**Work instructions:**
Restate the data that follows exactly as it stands, beginning with the first line and ending with the line that contains "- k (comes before".

*** Material provided Section Begins ***

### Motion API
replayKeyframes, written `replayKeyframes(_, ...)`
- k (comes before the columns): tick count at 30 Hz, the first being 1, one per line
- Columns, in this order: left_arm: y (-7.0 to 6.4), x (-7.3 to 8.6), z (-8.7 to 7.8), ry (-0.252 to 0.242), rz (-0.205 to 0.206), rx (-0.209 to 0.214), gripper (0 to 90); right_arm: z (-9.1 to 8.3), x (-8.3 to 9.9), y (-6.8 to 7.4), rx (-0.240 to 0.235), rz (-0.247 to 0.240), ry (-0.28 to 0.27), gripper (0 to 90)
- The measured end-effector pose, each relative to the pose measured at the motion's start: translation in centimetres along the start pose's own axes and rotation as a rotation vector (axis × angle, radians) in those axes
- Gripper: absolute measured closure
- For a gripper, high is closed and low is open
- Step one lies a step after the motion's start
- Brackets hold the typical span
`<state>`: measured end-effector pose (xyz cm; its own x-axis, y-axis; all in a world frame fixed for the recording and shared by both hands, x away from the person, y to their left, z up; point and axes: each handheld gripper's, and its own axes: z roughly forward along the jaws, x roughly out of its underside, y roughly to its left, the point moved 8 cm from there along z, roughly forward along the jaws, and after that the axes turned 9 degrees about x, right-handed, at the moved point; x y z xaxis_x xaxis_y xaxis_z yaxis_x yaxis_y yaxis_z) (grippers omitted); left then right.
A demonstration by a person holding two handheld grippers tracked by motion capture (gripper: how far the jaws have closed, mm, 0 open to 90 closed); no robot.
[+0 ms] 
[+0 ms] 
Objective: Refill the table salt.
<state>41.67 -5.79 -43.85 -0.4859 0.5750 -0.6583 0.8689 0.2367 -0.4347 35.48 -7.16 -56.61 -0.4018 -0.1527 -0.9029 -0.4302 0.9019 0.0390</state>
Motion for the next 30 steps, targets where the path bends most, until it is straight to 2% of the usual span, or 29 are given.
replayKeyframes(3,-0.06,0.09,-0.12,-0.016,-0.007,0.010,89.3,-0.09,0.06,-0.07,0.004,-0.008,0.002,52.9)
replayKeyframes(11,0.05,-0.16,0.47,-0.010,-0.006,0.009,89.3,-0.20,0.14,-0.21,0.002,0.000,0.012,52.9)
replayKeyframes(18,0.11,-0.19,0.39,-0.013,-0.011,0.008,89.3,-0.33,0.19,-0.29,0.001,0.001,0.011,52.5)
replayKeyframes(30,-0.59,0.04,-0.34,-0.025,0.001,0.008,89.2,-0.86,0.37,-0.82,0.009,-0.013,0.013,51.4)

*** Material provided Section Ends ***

**Written reply:**
### Motion API
replayKeyframes, written `replayKeyframes(_, ...)`
- k (comes before the columns): tick count at 30 Hz, the first being 1, one per line

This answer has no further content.